By Gregory Volturo, MD, and Demetrius Litwin, MD, FRCSC, FACS
As physicians and department chairs at UMass Memorial Medical Center, we understand more than most the valuable role nurses play in the delivery of care to our patients. They are the backbone of UMass Memorial. While supporting our nurses, we strongly oppose Question 1 – the ballot initiative that calls for a strict nurse-to-patient staffing ratio. Question 1 will require every hospital in the state, regardless of the specific needs of their patients, to adhere to the same rigid nurse staffing ratios within all patient care areas at all times.

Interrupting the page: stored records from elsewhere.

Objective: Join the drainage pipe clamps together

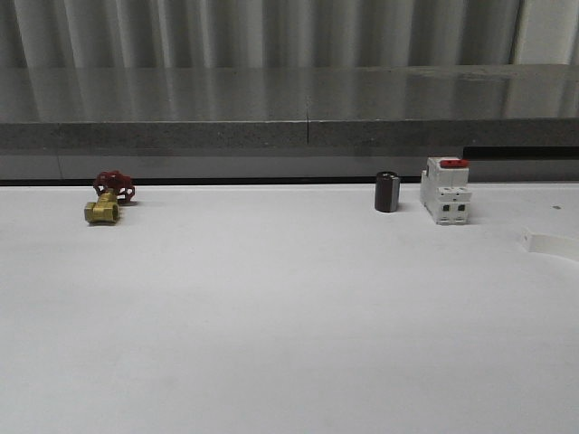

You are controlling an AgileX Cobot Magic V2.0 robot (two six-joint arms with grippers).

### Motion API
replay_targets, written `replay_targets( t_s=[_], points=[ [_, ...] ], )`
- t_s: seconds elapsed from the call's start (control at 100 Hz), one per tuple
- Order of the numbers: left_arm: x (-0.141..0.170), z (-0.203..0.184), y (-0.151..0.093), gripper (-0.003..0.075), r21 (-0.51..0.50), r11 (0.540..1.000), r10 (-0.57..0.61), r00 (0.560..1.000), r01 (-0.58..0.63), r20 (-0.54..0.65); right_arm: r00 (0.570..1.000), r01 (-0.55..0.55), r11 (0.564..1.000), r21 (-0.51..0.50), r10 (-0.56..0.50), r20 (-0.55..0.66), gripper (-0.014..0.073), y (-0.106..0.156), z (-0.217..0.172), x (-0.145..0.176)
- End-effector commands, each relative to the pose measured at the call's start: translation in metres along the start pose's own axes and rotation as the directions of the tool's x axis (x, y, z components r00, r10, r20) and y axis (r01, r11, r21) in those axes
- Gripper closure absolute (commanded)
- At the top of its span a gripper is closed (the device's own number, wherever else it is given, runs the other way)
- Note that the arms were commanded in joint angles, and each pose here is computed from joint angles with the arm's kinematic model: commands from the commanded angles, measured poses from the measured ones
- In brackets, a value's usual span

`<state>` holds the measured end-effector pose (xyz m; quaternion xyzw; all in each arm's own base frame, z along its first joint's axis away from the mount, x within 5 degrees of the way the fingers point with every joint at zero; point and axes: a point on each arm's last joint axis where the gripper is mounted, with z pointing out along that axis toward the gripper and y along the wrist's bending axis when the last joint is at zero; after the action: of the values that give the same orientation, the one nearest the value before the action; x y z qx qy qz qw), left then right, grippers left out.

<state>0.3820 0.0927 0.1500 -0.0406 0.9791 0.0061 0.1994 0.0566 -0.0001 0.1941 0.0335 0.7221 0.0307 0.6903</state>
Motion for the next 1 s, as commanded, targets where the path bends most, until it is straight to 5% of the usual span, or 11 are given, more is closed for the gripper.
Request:
replay_targets(
  t_s=[0.0, 0.22, 0.43, 0.65, 0.99],
  points=[
    [-0.014, -0.021, 0.001, 0.0671, -0.008, 1.000, -0.007, 0.997, 0.008, 0.081, 0.994, 0.005, 1.000, -0.008, -0.004, 0.114, 0.0713, 0.001, -0.003, -0.013],
    [-0.015, -0.042, -0.004, 0.0692, 0.033, 0.998, -0.051, 0.995, 0.049, 0.086, 0.994, 0.005, 1.000, -0.008, -0.004, 0.114, 0.0713, 0.001, -0.003, -0.013],
    [-0.019, -0.102, -0.030, 0.0692, 0.106, 0.993, -0.073, 0.985, 0.056, 0.155, 0.994, 0.005, 1.000, -0.008, -0.004, 0.114, 0.0713, 0.001, -0.003, -0.013],
    [-0.008, -0.150, -0.107, 0.0691, 0.205, 0.979, -0.053, 0.988, 0.023, 0.143, 0.994, 0.005, 1.000, -0.008, -0.004, 0.114, 0.0713, 0.001, -0.003, -0.013],
    [0.019, -0.140, -0.227, 0.0691, 0.241, 0.964, 0.081, 0.988, -0.112, 0.133, 0.994, 0.005, 1.000, -0.008, -0.004, 0.114, 0.0713, 0.001, -0.003, -0.013]
  ],
)
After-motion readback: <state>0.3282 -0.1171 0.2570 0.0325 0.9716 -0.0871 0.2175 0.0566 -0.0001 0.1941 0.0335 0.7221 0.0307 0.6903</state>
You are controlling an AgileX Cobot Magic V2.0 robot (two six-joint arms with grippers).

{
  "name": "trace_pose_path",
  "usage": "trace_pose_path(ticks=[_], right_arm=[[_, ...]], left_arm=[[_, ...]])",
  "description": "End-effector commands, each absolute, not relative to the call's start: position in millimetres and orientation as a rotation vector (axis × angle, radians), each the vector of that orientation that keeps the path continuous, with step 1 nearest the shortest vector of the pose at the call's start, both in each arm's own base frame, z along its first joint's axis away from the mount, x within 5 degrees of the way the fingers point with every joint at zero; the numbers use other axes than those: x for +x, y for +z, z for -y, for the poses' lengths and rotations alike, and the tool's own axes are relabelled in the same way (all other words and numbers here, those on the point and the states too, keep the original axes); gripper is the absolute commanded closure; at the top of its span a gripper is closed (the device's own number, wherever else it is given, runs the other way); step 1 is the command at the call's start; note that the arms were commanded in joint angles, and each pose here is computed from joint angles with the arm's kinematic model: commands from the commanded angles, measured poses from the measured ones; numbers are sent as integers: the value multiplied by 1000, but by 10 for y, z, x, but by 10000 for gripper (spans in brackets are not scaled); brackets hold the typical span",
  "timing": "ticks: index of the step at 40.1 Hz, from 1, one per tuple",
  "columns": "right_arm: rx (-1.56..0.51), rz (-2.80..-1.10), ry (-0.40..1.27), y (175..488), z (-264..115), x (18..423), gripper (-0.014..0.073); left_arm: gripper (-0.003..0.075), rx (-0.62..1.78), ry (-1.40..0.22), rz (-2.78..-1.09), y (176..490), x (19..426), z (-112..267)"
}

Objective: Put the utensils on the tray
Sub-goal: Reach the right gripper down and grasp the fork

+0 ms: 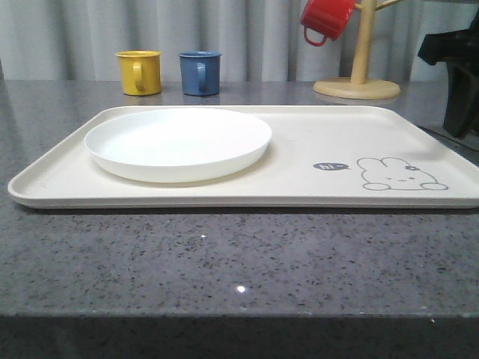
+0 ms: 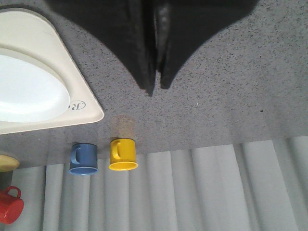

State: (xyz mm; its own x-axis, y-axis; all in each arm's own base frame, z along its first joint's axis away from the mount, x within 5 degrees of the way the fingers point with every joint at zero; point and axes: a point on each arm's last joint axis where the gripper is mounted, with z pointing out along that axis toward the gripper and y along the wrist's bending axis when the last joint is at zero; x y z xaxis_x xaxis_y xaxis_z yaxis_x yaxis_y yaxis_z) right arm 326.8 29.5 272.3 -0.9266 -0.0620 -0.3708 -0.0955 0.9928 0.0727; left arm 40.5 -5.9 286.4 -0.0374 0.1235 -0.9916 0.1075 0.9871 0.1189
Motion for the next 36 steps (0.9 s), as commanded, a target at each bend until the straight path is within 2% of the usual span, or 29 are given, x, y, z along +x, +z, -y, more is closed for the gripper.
trace_pose_path(ticks=[1, 18, 21, 25, 28, 36], right_arm=[[-121, -2673, 121, 2881, -297, 3320, 285], [-121, -2726, 121, 2689, -303, 3412, 305], [-122, -2743, 121, 2663, -303, 3413, 372], [-132, -2756, 106, 2658, -294, 3401, 551], [-140, -2763, 88, 2671, -279, 3385, 644], [-106, -2721, 50, 2895, -239, 3256, 658]], left_arm=[[738, 158, -6, -1514, 3022, 396, 59], [738, 158, -6, -1514, 3022, 396, 59], [738, 158, -6, -1514, 3022, 396, 59], [738, 158, -6, -1514, 3022, 396, 59], [738, 158, -6, -1514, 3022, 396, 59], [738, 158, -6, -1514, 3022, 396, 59]])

In an independent cost analysis of Question 1 implementation, the Health Policy Commission (HPC) – a state agency – found that the California law that is a basis for the Massachusetts ballot measure, resulted in no systematic improvement in patient outcomes. In fact, Massachusetts scores better than California in 5 out of 6 nursing-sensitive quality measures.
The HPC also expressed concern that this law will result in the closure of services that will affect all of our patients. Community hospitals will be especially hard hit and might be forced to close, and wait times in emergency rooms across the state will get longer which is not desirable from a patient safety perspective. In addition, the cost of implementing this measure will be nearly $1 billion.
Why would Massachusetts strive to become only the second state to mandate staffing ratios when our healthcare is already amongst the best in the country? We believe that we – and most of the other Massachusetts hospitals – already have safe nurse staffing levels.
As physicians, we would never accept any environment that puts our patients at risk. Over the past decade since California established mandatory ratios there has been “no systematic improvement in patient outcomes,” according to the HPC analysis. This explains why other states have resisted the measure.
Equally troubling, the timeline for implementation is unreasonable. California hospitals had five years to implement the prescribed nurse staffing ratios. Our hospitals would have 37 business days to comply with the law. Just 37 days for Massachusetts hospitals to hire and train additional registered nurses to meet these strict ratios. This is simply not possible.
This proposed law is trying to solve a problem that we do not have in Massachusetts. It would make nursing a commodity and would override the professional judgment of the care team at the bedside. In that respect, it is inconsistent with our model of patient-centered care. This ballot initiative is not a reasonable solution to any problem facing our hospital or others in our state. If passed, it will create chaos and send shockwaves that will reverberate throughout the healthcare industry in Massachusetts.
Gregory Volturo, MD, of Princeton, is chair of the Department of Emergency Medicine, UMass Memorial Medical Center in Worcester; Demetrius Litwin, MD, FRCSC, FACS, of Westboro, is professor and chair of Surgery, UMass Memorial Medical Center. Their “As I See It” was written in collaboration with and signed by all 19 department chairs at UMass Memorial Medical Center.